In the records below, take the line containing "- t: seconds" and every line following it, and write them out exactly.

# GIVEN DATA
*-*-*

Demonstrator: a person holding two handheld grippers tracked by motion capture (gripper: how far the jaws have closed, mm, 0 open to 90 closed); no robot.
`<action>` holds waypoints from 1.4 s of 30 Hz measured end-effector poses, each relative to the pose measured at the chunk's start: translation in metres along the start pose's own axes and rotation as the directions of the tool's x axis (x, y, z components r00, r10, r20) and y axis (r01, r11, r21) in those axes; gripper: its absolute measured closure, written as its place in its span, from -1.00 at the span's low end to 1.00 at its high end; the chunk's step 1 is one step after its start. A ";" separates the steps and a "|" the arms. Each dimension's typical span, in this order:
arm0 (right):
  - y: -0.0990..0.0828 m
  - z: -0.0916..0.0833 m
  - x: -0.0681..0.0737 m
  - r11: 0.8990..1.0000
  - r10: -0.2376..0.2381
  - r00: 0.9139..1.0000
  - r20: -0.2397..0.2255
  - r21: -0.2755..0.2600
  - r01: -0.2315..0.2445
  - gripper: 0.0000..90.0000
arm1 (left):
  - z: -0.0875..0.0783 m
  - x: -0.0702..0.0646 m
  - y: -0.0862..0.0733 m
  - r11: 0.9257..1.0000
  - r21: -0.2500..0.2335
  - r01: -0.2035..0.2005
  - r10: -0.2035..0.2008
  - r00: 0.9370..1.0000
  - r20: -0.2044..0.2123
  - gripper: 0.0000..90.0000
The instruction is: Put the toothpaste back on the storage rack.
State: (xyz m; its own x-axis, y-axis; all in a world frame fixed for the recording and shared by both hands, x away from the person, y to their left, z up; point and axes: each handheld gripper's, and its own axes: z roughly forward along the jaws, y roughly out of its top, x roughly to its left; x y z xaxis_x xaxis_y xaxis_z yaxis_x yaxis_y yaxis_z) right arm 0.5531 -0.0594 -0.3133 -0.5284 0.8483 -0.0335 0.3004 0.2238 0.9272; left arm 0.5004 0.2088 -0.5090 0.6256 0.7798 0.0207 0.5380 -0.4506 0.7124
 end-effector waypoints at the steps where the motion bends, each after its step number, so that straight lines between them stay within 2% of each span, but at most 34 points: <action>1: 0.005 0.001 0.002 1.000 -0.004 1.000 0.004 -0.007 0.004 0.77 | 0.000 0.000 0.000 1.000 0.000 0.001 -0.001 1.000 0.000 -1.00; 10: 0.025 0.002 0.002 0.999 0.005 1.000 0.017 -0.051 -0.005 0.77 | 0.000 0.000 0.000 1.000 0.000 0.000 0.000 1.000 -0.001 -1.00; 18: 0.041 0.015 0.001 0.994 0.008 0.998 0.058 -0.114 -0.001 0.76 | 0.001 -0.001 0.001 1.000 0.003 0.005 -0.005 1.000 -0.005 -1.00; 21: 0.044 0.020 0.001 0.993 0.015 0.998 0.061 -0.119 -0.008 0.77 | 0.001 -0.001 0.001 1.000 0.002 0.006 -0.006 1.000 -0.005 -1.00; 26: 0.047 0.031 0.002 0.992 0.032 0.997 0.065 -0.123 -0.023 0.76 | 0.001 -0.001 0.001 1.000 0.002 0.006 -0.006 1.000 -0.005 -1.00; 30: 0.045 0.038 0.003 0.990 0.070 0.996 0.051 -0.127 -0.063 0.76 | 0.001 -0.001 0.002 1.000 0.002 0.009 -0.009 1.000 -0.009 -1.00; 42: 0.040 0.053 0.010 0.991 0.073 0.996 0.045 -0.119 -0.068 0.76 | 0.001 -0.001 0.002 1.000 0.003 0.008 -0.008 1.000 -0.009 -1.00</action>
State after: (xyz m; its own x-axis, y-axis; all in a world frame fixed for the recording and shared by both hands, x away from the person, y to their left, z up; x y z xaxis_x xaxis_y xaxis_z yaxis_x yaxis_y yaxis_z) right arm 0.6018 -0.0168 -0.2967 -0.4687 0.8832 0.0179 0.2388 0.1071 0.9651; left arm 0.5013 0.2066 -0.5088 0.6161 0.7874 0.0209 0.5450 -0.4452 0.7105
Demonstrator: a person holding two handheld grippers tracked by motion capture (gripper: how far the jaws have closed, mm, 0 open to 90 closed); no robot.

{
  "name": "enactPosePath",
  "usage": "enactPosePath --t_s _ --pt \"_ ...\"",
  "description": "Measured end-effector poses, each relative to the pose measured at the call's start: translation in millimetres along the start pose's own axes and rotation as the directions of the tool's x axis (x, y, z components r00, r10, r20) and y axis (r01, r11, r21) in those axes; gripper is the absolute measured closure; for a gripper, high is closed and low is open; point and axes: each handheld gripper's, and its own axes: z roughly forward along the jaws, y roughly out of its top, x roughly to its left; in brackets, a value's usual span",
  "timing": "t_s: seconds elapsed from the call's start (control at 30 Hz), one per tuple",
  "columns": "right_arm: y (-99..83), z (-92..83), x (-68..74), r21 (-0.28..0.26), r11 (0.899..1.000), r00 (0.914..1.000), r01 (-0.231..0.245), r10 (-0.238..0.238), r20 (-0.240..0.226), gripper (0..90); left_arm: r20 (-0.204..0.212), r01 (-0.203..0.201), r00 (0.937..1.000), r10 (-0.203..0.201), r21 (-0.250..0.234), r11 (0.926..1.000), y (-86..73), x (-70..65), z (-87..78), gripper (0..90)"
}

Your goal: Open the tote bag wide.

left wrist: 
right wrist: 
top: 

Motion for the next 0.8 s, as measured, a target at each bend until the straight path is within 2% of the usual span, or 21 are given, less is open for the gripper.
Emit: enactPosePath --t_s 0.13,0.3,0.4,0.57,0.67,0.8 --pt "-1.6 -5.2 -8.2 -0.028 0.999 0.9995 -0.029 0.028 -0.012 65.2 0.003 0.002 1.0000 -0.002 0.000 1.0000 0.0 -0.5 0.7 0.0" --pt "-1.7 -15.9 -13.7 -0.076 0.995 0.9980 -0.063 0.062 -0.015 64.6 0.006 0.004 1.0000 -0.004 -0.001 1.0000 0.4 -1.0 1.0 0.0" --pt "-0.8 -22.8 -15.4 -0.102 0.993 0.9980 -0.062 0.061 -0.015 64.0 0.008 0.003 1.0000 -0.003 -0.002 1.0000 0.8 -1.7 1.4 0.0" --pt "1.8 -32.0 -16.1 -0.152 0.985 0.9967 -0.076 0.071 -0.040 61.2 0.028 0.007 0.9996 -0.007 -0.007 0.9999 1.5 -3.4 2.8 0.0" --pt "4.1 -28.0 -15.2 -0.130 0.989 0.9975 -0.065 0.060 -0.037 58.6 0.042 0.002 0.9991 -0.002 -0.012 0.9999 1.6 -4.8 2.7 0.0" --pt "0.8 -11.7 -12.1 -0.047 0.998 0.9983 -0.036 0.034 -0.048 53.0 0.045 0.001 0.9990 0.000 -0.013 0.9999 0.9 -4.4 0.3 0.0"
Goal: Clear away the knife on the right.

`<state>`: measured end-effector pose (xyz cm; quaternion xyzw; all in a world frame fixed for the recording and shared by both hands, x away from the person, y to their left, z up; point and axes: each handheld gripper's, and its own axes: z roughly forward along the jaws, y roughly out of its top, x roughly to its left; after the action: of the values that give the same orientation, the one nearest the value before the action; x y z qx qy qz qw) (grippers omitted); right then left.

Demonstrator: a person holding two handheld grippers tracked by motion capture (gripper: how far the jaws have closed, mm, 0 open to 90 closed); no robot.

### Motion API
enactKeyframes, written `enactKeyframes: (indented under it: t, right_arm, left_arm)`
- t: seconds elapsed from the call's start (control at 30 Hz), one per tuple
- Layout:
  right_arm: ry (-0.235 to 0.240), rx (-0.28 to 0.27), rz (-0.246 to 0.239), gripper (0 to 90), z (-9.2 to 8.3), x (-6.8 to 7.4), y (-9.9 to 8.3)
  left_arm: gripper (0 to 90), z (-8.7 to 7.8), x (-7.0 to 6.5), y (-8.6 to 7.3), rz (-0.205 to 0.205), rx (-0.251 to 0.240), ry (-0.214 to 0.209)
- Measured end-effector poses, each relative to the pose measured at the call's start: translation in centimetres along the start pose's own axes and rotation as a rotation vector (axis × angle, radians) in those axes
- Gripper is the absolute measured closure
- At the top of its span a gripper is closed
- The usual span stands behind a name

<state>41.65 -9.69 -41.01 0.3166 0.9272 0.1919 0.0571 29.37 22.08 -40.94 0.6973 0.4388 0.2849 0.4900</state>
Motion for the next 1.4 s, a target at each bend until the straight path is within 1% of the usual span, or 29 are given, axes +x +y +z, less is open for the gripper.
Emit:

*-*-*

# YOUR SOLUTION
- t: seconds elapsed from the call's start (control at 30 Hz), one per tuple
- Layout:
  right_arm: ry (-0.235 to 0.240), rx (-0.28 to 0.27), rz (-0.246 to 0.239), gripper (0 to 90), z (-9.2 to 8.3), x (-6.8 to 7.4), y (-9.9 to 8.3)
  left_arm: gripper (0 to 90), z (-8.7 to 7.8), x (-7.0 to 6.5), y (-8.6 to 7.3), rz (-0.205 to 0.205), rx (-0.251 to 0.240), ry (-0.214 to 0.209)
- Measured end-effector poses, each relative to the pose measured at the call's start: translation in centimetres along the start pose's own axes and rotation as a rotation vector (axis × angle, radians) in those axes
- Gripper is the absolute measured closure
- At the top of its span a gripper is closed
- The usual span stands behind a name

<state>41.65 -9.69 -41.01 0.3166 0.9272 0.1919 0.0571 29.37 22.08 -40.94 0.6973 0.4388 0.2849 0.4900</state>
Motion for the next 1.4 s, a target at each bend until the straight path is within 1% of the usual span, or 29 are given, axes +x +y +z, less is open for the gripper.
Emit:

No more output will be given for this exercise.